*What you should do*. First find the line with "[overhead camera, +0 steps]", then reproduce it and all following lines of the data to the end, exactly and with no pictures, adding nothing.
--- START ---
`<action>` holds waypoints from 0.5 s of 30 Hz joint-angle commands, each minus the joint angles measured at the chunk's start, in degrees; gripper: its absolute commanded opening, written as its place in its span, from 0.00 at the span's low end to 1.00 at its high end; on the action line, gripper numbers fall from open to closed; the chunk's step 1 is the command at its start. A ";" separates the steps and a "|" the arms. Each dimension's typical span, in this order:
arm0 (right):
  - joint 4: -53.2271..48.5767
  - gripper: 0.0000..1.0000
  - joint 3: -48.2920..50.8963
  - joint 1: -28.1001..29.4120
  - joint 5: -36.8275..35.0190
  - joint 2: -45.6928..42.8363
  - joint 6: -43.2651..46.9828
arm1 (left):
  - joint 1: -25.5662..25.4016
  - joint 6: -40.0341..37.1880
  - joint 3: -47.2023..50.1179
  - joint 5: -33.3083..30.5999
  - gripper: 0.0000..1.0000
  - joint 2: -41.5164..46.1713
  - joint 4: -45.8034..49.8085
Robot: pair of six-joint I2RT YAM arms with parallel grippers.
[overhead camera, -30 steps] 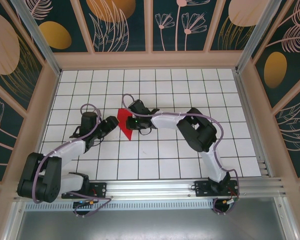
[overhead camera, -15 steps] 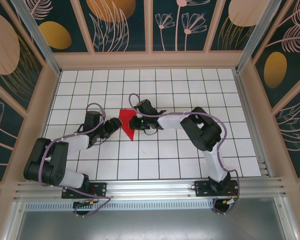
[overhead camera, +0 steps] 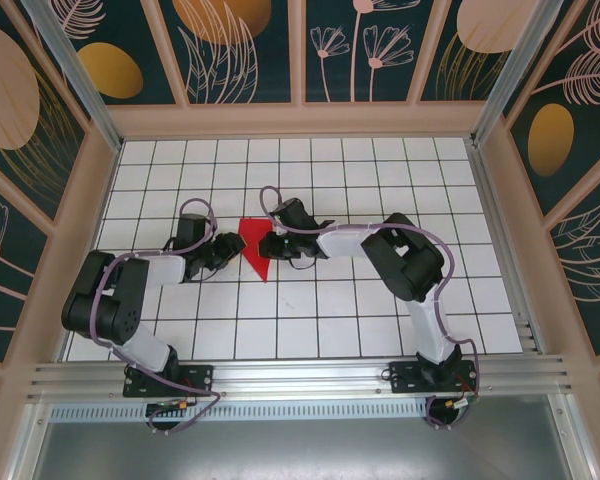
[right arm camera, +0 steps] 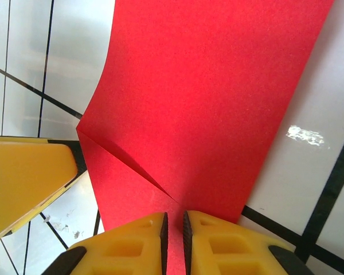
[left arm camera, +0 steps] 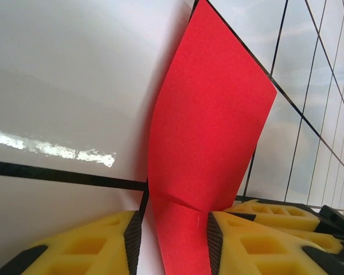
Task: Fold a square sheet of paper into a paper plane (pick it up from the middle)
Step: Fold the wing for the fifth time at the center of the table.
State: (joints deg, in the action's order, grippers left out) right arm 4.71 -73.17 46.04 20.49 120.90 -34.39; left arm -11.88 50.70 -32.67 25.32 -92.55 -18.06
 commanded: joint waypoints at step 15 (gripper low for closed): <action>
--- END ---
*Solution below*.
[overhead camera, +0 steps] 
[right arm camera, +0 steps] 
[left arm camera, +0 steps] 
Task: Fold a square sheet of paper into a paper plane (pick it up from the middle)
Step: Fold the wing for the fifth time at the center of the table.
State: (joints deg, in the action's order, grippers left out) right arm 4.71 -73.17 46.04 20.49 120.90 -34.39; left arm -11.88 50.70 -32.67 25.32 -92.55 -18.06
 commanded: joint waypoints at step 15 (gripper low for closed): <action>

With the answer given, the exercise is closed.